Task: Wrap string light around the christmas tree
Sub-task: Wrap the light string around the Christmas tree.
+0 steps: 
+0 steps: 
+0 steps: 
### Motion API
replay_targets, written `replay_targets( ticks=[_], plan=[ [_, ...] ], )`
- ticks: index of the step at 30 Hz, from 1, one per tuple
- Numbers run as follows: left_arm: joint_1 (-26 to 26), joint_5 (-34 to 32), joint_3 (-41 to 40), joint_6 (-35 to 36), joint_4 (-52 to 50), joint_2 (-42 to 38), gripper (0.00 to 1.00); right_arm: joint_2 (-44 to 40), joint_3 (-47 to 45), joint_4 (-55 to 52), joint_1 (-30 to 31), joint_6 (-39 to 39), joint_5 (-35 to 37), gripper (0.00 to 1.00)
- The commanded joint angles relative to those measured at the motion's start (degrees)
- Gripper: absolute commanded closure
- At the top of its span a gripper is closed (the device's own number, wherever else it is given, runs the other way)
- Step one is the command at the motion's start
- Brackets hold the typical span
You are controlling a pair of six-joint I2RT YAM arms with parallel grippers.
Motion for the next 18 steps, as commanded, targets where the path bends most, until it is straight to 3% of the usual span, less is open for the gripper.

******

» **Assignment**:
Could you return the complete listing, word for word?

» **Answer for the task**:
Task: Wrap string light around the christmas tree
Sub-task: Wrap the light string around the Christmas tree.
+0 steps: 
+0 steps: 
+0 steps: 
### Motion API
replay_targets, written `replay_targets( ticks=[_], plan=[ [_, ...] ], )`
- ticks: index of the step at 30 Hz, from 1, one per tuple
- Numbers run as follows: left_arm: joint_1 (-26 to 26), joint_5 (-34 to 32), joint_3 (-41 to 40), joint_6 (-35 to 36), joint_4 (-52 to 50), joint_2 (-42 to 38), gripper (0.00 to 1.00); right_arm: joint_2 (-44 to 40), joint_3 (-47 to 45), joint_4 (-55 to 52), joint_1 (-30 to 31), joint_6 (-39 to 39), joint_5 (-35 to 37), gripper (0.00 to 1.00)
- The commanded joint angles relative to those measured at the motion's start (degrees)
- Gripper: absolute commanded closure
- At the top of its span a gripper is closed (the device's own number, wherever else it is given, runs the other way)
- Step one is the command at the motion's start
- Brackets hold the typical span
You are controlling a pair of six-joint I2RT YAM arms with parallel grippers.
Motion for the next 18 steps, as commanded, targets where the path bends most, until it is straight to 3% of the usual span, less is open for the gripper.

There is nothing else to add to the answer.